Turkish journalists face ongoing criminal prosecutions
June 7, 2006 12:00 PM ET
New York, June 7, 2006— The Committee to Protect Journalists is concerned by the ongoing criminal prosecution of journalists in Turkey. Three journalists are before the courts in Istanbul this week for their work.
Perihan Magden, a columnist for the weekly magazine Yeni Aktuel, went on trial today charged with discouraging Turks from performing military service by defending conscientious objectors.
In a December article, Magden took up the case of Mehmet Tarhan, who received a record four-year sentence in military jail for refusing to wear his military uniform, The Associated Press reported. Magden called for the establishment of civilian service as an alternative to military conscription. She faces up to three years in jail if convicted under article 318 of the Turkish penal code. Magden’s trial was adjourned until July 27.

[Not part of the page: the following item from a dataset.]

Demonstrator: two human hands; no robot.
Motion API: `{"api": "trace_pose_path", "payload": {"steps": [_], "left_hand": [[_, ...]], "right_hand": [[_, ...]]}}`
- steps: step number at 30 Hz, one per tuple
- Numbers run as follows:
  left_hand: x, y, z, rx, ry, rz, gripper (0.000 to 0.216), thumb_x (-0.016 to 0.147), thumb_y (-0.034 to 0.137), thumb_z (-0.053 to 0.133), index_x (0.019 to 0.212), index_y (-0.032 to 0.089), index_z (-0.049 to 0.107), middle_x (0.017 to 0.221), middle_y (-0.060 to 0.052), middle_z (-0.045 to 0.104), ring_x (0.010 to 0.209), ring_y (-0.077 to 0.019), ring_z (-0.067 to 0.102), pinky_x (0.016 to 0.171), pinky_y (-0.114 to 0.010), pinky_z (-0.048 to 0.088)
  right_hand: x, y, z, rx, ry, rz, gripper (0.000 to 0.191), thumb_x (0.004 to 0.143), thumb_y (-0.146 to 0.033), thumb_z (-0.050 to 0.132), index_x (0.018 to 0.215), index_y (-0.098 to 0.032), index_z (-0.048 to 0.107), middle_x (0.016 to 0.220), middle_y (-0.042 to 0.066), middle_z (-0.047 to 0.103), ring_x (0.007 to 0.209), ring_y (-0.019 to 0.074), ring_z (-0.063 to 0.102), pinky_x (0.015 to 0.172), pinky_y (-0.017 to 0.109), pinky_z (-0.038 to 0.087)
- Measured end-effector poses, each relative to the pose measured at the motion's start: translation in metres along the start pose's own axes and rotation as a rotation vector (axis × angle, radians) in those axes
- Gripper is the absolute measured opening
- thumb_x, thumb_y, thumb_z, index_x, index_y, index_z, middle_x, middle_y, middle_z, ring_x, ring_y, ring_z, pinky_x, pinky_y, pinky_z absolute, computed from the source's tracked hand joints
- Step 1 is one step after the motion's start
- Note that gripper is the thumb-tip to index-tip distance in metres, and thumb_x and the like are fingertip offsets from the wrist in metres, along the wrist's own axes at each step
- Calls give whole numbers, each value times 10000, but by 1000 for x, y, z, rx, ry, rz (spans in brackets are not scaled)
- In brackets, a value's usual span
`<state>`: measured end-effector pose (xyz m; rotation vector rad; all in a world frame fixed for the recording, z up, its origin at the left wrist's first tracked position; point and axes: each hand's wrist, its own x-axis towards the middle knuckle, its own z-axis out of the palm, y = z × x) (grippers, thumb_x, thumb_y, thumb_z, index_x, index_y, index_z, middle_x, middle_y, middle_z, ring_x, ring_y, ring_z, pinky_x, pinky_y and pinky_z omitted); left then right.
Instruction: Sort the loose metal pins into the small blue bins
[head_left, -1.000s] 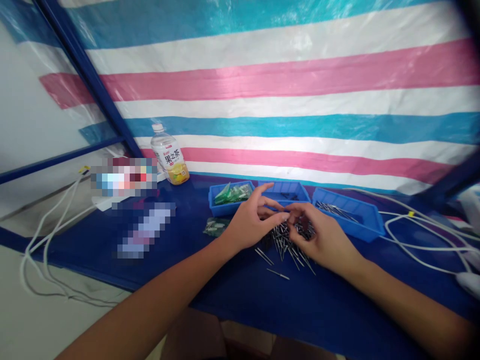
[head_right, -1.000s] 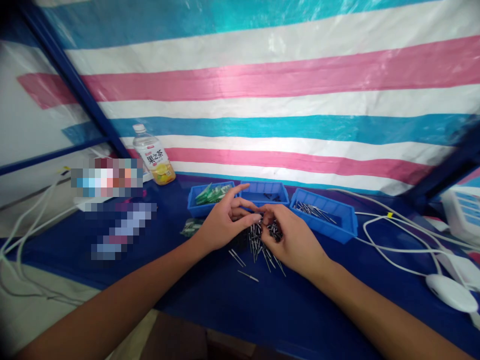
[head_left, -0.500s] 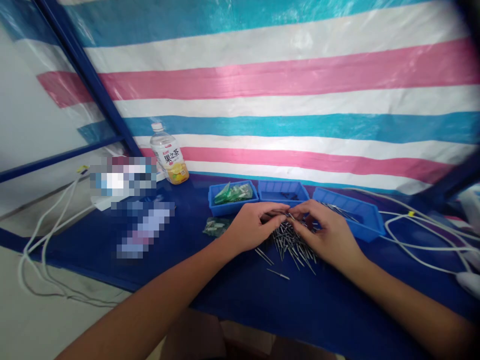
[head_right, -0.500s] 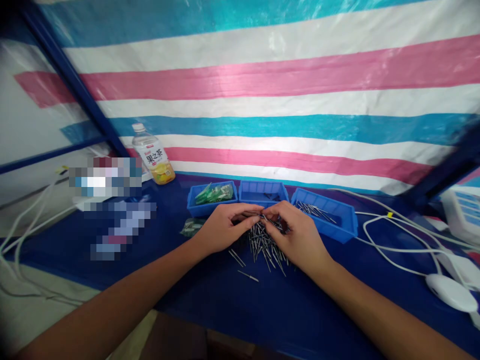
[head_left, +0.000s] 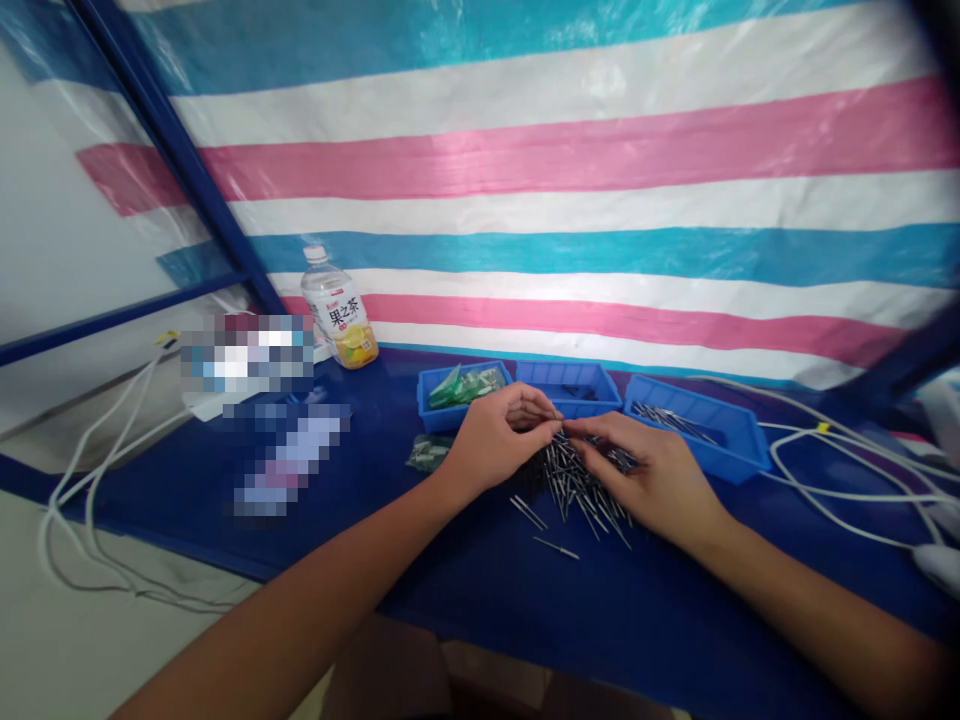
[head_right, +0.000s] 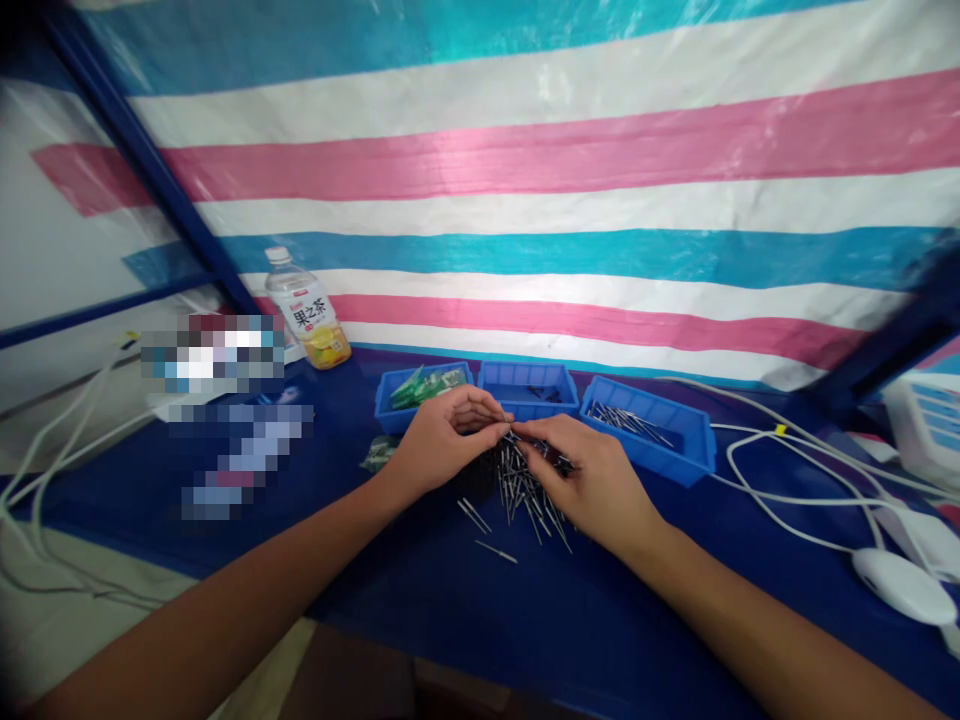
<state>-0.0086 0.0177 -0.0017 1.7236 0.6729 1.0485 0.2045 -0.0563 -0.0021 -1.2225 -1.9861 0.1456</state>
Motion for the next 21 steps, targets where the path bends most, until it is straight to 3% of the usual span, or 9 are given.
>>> {"api": "trace_pose_path", "payload": {"steps": [6,12,15,21], "left_hand": [[1,-5,1,-35,32,1,313,853,252,779,992,231,499,1039,-77,771,937,-230,804,927,-445,671],[1,-3,-2,77,7,22,293,855,257,781,1009,220,534,1035,-93,788,854,-201,754,826,-411,654],[-1,0,-2,77,-31,13,287,855,253,789,1017,209,556,1021,-88,791,875,-200,763,842,-393,648],[-4,2,1,-22,-108,-29,281,844,260,816,994,191,589,1030,-97,799,915,-205,787,895,-383,644]], "right_hand": [[-1,0,0,13,22,41,149,1024,-283,624,1106,-261,746,1024,41,775,770,172,705,612,285,589],[1,2,0,1,105,42,109,1011,-288,650,1094,-244,706,1037,67,745,751,178,672,621,313,571],[1,4,1,-13,96,5,74,1011,-266,639,1035,-243,705,1013,63,741,753,180,664,686,339,572],[-1,4,3,8,19,79,44,946,-210,673,971,-246,673,951,26,737,713,160,658,632,296,536]]}}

The trial of journalist Murat Belge of the daily Radikal resumes tomorrow. He is charged with attempting to influence the outcome of judicial proceedings through his writing. He wrote an article last year challenging the decision of an Istanbul administrative court to ban an academic conference on the mass killing of Armenians under the Ottoman Empire from 1915 to 1917. The Armenian massacre is still taboo in Turkey. If convicted, Belge faces up to four and a half years in prison under article 288 of the Turkish penal code. Charges against four other journalists prosecuted along with Belge for writing about the conference ban were dropped in April.
Another journalist for Radikal, Ismail Saymaz, will also appear in criminal court tomorrow on charges under article 288, which stem from an article alleging the torture of children by authorities, according to the Turkish press freedom organization Bia.
“The existence of repressive laws in Turkey gives an opening to the enemies of press freedom. We urge Turkish prosecutors to withdraw the charges against these journalists, and refrain from filing future charges,” CPJ Executive Director Ann Cooper said. “We call on the Turkish government to continue to work for the repeal of laws that restrict work of the press.”
Bia says that since the new Turkish penal code went into effect on June 1, 2005, 17 journalists who discussed human rights cases, the Armenian conference ban case, and torture cases, have been charged with attempting to influence court decisions under Article 288.